女警察官と暴力団組員との禁断の恋 捜査情報漏洩で停職処分

女性巡査が勤務していた新宿署 ©文藝春秋

 道ならぬ恋はいつでも世間の興味をかきたてる。王位より恋を選んだ英国のエドワード8世、家名との間に翻弄されたロミオとジュリエット――。今回暴かれたのは、暴力団組員と女警察官との禁断の恋だった。

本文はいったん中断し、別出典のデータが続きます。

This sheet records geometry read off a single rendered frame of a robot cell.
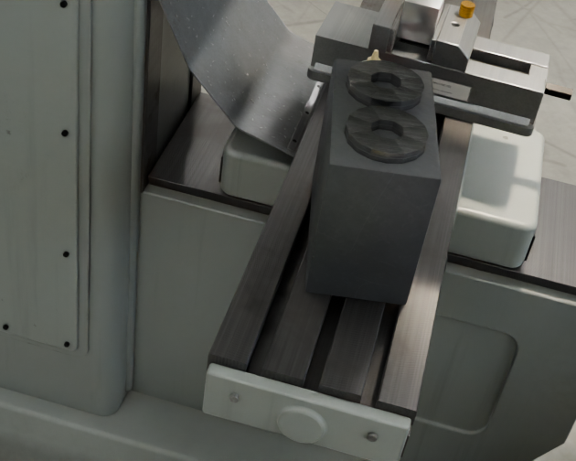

 警視庁が3月19日、地方公務員法(守秘義務)違反で書類送検し、停職6カ月の懲戒処分としたのは、警視庁新宿署の女性巡査(23 同日、依願退職)。巡査は同署組織犯罪対策課で暴力団担当、通称マルボウとして勤務中、暴力団組員と交際し捜査情報を漏らしていたという。

 警視庁担当記者の話。

「巡査は昨年10月、業務の過程で30代の暴力団組員の男に電話で連絡しました。その後、組員に執拗に交際に誘われ、11月には男女関係に発展。一緒に旅行などにも行くようになり、交際1カ月後には暴力団同士の傷害事件で組員が捜査対象になっているかどうかの情報を漏洩しました。ただ、今年に入ってから金銭も無心されるようになり、最終的に100万円ほど貸したところで別れたそうです」

「交際が発覚したら警察官をやめなければならない(と思っていた)」と後の調査の際に話した巡査だが、組員にとってみればこれほど自慢したい話もない。暴力団関係者も「組員は新宿を拠点とするイケイケの組織出身。一時、2人は結婚まで考えていたとも聞いた」と語るほど、噂は回り始めていた。警視庁の耳に入らないわけがない。巡査は警視庁の聴取に「(捜査情報を)教えれば(交際を)黙ってくれると思った」とも供述しているという。

 警察官の情報漏洩は、決して珍しくはない。警視庁に限っても2年に1件程度、発覚している。男性刑事が情婦に捜査情報を漏らし逮捕された例もあるが、目立つのはやはり暴力団への漏洩だ。

 捜査関係者は「暴力団の情報を取るには、暴力団の懐に飛び込む必要がある。人間関係を構築した上で情報を得るのが理想だが、そんな能力も倫理観もなしに、担当外の捜査情報をエサに情報を取るバカが昔から絶えない。ただ、刑事にもようやく増えてきた女性巡査が逆ハニートラップにかかるとは」と嘆息する。

 進出めざましい女性警察官。どこかのアイドルばりに「恋愛禁止」とするわけにもいかないし……。